Exercise objective >>
Copy nothing but the lines below running from the line containing "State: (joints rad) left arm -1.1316" through the line containing "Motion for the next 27", both end lines included.

Records provided >>
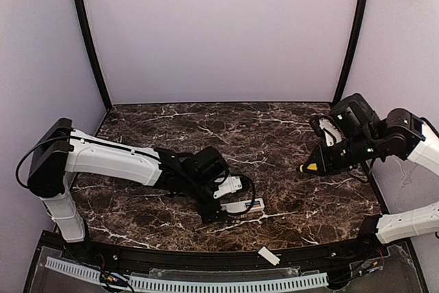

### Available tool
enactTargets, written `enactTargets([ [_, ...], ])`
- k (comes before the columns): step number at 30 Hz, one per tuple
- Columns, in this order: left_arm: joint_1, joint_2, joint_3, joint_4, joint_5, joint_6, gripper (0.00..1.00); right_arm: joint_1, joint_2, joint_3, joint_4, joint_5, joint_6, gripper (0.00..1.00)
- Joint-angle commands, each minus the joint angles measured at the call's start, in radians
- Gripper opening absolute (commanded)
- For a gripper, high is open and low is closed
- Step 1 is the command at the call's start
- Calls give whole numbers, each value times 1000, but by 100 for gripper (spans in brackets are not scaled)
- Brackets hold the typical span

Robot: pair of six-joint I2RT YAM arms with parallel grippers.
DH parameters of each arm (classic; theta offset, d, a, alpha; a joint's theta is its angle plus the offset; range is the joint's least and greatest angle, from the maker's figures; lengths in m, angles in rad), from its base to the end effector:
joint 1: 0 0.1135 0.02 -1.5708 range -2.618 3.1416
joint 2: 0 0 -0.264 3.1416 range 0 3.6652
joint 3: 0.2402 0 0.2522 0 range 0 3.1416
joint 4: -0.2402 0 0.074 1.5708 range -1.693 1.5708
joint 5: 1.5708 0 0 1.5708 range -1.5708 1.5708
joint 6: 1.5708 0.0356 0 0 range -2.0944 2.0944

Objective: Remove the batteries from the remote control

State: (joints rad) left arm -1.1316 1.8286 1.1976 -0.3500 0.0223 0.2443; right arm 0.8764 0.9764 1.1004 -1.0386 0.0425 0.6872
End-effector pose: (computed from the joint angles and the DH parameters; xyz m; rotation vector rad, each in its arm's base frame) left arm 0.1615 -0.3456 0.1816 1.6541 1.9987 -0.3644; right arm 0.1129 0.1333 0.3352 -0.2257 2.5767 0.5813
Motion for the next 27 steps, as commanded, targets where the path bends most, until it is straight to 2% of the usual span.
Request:
enactTargets([
  [1,11,-139,-165,214,32,-32,96,-8,54,38,47,-64,-17,0],
  [7,42,-195,-322,455,133,-76,93,-8,149,68,57,-140,-8,0],
  [12,50,-165,-444,729,168,-82,90,-8,221,100,48,-191,14,0],
  [16,68,-132,-499,871,213,-83,89,-7,236,109,48,-205,39,0],
  [27,78,22,-444,940,269,-52,77,-6,293,127,54,-236,52,0],
])
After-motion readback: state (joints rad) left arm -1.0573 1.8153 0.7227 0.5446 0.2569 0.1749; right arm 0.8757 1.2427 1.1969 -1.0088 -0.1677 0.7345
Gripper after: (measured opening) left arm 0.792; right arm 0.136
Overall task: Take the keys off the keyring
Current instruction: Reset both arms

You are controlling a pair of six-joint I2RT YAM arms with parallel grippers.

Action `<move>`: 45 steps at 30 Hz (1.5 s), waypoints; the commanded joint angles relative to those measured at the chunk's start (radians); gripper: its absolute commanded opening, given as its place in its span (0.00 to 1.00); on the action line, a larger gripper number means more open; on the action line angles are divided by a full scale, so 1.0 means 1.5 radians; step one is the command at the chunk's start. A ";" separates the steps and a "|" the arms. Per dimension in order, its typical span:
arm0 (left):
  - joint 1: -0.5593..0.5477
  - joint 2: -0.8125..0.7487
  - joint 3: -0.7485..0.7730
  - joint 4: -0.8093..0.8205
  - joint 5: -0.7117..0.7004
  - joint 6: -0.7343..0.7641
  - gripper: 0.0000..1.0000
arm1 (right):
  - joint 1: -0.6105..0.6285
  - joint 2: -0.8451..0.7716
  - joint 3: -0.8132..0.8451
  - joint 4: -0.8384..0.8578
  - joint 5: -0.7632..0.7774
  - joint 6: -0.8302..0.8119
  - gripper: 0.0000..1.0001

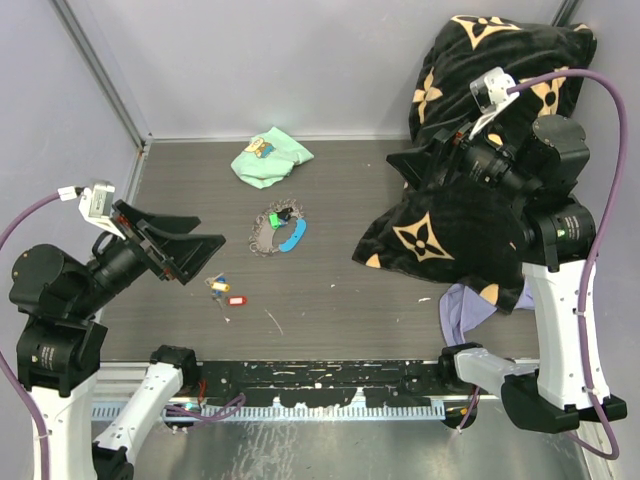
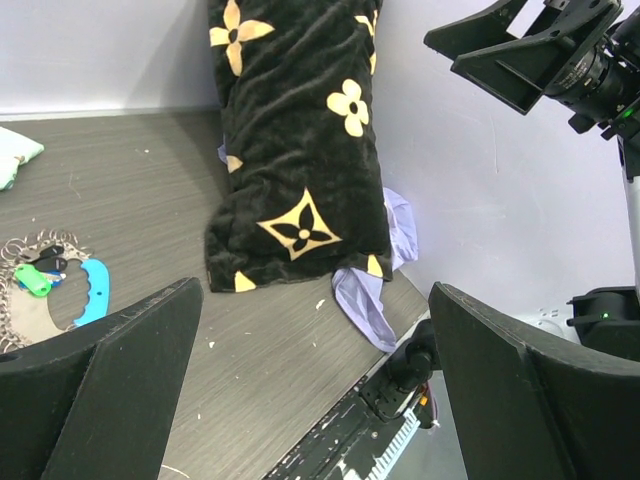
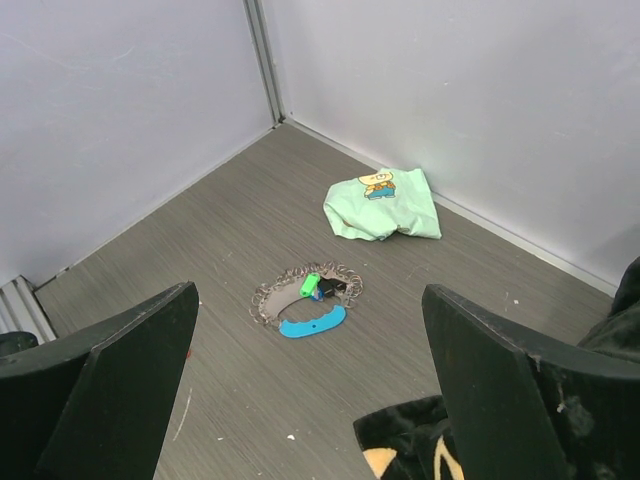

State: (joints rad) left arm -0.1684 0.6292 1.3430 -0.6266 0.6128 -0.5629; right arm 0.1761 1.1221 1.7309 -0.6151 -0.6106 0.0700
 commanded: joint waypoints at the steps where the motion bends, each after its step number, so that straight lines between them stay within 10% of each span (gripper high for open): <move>1: -0.002 -0.008 0.001 0.012 -0.003 0.012 0.98 | -0.004 -0.020 0.003 0.026 0.006 -0.007 1.00; 45: -0.003 -0.017 -0.004 0.001 -0.003 0.032 0.98 | -0.013 -0.029 0.007 0.016 0.014 -0.016 1.00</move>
State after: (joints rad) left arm -0.1692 0.6136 1.3350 -0.6487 0.6060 -0.5323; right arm 0.1604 1.0966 1.7256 -0.6212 -0.5995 0.0544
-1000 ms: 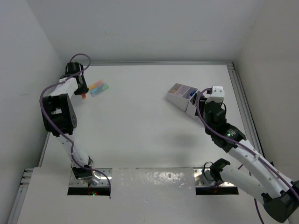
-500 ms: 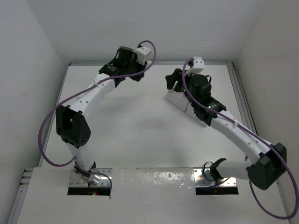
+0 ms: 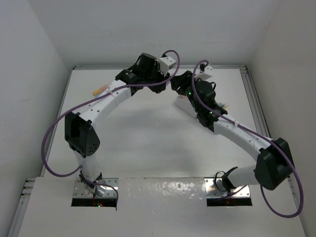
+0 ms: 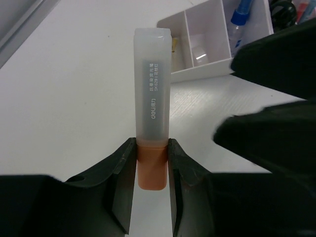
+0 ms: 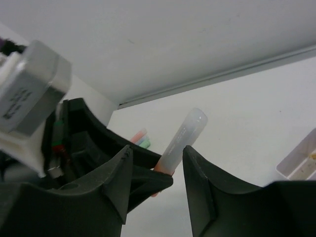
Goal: Sort the stationery into containers
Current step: Place the pen in the storage box.
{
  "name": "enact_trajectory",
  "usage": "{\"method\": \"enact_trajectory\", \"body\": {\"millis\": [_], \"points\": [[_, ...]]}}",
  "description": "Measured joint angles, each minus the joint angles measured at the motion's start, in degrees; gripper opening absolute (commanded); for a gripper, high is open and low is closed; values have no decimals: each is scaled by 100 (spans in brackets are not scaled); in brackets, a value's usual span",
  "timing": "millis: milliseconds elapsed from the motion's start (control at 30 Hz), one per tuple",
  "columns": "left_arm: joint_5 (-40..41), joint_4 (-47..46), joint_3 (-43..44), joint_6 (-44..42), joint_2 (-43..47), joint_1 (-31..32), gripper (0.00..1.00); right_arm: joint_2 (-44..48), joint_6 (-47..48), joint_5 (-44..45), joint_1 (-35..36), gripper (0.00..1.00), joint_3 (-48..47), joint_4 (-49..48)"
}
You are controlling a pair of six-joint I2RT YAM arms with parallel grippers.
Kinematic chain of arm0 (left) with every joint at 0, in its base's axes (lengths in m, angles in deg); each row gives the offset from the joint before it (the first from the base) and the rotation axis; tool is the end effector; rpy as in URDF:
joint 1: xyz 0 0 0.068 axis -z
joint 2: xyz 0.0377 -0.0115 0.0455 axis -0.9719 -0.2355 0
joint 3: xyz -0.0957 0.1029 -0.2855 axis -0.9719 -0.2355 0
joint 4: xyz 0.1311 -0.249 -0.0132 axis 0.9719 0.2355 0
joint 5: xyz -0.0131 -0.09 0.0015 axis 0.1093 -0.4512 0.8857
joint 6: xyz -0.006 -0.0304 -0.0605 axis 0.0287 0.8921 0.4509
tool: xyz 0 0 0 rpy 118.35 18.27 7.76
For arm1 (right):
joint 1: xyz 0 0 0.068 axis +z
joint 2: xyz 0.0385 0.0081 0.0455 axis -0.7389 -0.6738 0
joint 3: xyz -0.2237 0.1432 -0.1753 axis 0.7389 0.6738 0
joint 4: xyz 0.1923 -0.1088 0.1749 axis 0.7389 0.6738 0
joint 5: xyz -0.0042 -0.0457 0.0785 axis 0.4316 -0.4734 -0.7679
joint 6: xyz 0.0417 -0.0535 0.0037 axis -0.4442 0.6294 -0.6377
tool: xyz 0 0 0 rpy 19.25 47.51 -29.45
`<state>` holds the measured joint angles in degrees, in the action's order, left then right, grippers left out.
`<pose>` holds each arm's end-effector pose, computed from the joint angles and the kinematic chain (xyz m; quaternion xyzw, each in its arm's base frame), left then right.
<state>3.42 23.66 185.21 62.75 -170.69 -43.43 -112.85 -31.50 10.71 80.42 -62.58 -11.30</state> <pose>0.3845 -0.2609 0.3942 0.3903 0.8014 -0.1537 0.4263 0.3052 0.1784 0.3702 0.1663 0.6820 0.3590 0.6151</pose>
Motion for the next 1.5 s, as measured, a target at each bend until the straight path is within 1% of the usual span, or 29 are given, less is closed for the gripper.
{"method": "enact_trajectory", "body": {"millis": [33,233,400,633,733,900,1000,1067,1167,1233,1300,1333,1367,1400,1433,1467,1500], "points": [[-20,26,0,13,0,35,0,-2,-98,74,-2,43,70,-33],[-188,52,0,76,0,201,0,-74,-614,439,-13,44,240,-251],[-249,52,0,85,0,221,0,-177,-857,496,-63,43,240,-339],[-238,44,0,83,0,223,0,-203,-1093,925,-116,43,304,-186],[-232,44,0,83,0,223,0,-203,-1139,1119,-127,46,304,-11],[-245,39,0,83,0,236,0,-260,-1189,1038,-160,47,295,4],[-249,35,0,83,-2,271,0,-470,-1207,874,-168,47,223,-31],[-251,33,0,83,-2,299,0,-621,-1239,780,-168,43,184,-33],[-245,70,0,85,-13,330,0,-793,-1360,647,-184,19,173,-81],[-229,72,0,157,-68,332,0,-826,-1550,540,-188,0,146,-240],[-216,-2,0,179,-111,332,0,-826,-1506,514,-190,0,120,-256],[-210,-7,0,188,-116,332,7,-833,-1517,470,-195,0,120,-251],[-212,-15,0,197,-120,332,36,-828,-1493,452,-197,0,120,-254],[-216,-24,0,201,-120,332,50,-815,-1462,446,-199,0,120,-251],[-236,-20,0,175,-120,334,81,-798,-1397,448,-201,0,120,-243],[-212,17,0,149,-120,332,87,-754,-1303,498,-201,0,138,-190],[-227,26,0,205,-120,321,99,-684,-1217,522,-225,0,160,-120]]}}
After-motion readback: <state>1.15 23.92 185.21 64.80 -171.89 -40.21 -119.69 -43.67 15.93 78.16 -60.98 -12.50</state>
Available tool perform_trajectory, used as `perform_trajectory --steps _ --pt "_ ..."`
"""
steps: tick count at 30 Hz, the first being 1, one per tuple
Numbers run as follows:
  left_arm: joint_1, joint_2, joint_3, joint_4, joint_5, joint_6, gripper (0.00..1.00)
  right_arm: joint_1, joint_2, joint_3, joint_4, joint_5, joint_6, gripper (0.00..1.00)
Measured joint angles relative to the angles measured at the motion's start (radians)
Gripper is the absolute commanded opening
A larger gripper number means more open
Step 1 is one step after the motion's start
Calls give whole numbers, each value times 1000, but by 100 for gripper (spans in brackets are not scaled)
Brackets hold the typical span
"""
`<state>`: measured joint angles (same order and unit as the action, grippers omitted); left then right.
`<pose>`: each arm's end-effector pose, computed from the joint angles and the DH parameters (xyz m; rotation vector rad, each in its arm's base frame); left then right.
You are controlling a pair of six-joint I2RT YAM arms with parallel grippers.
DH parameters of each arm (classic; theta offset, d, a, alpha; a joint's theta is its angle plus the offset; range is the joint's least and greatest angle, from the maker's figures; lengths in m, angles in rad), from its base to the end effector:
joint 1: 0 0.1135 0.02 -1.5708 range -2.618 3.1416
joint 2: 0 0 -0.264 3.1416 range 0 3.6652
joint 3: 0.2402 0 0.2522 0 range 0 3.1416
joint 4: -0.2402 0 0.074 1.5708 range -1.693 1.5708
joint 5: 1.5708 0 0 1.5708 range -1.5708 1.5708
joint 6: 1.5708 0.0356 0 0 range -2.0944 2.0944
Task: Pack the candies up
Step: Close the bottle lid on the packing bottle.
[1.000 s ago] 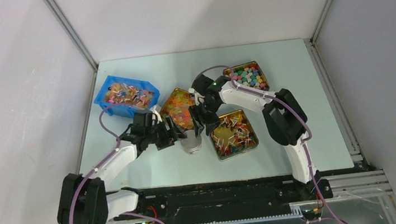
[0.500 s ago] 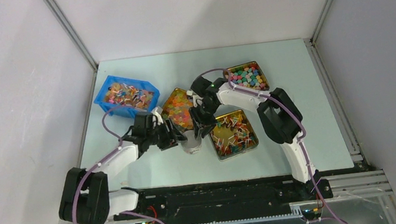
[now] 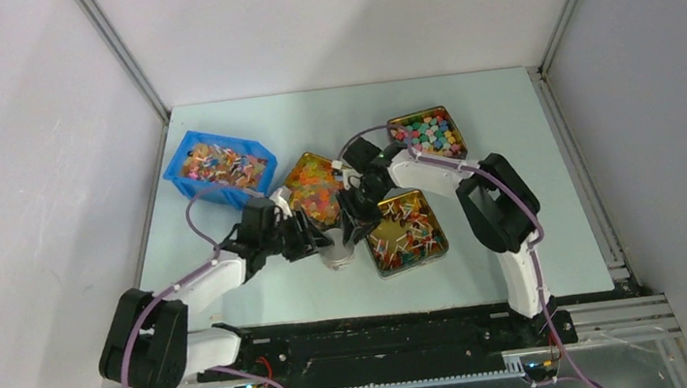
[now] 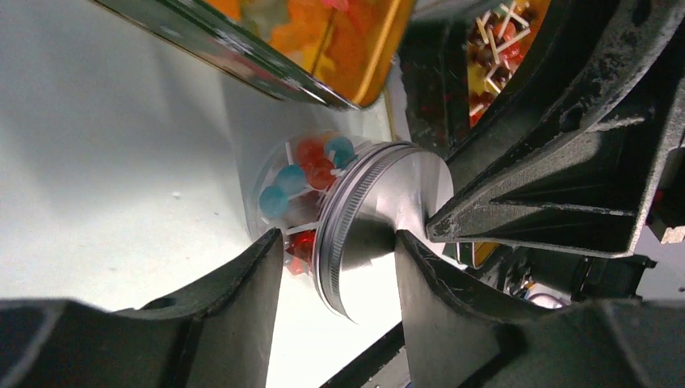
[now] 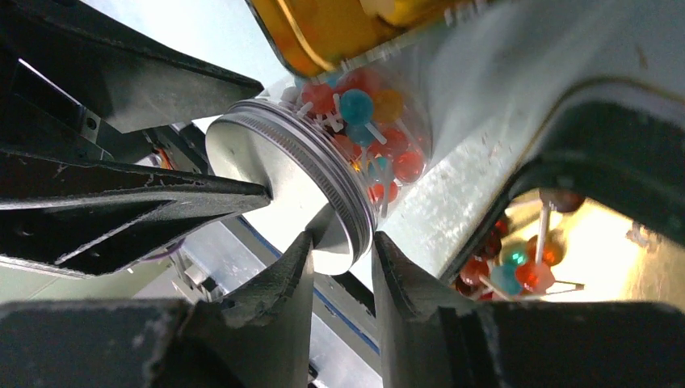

Written answer >>
State: (joints rad) left arm -1.1316 1.8286 1.1976 -0.3500 0.0223 0.2443; right arm 0.8764 0.9764 1.1004 -1.0386 0.0425 0.6872
End-effector pose: (computed from the joint angles and the DH parameters; xyz m; rotation vector rad, each in its arm's base frame) left arm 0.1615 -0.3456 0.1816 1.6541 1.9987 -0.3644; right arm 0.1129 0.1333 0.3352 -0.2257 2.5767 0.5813
Motion for the next 27 steps, as commanded, targets where the path bends most, until it is straight to 2% of the usual span.

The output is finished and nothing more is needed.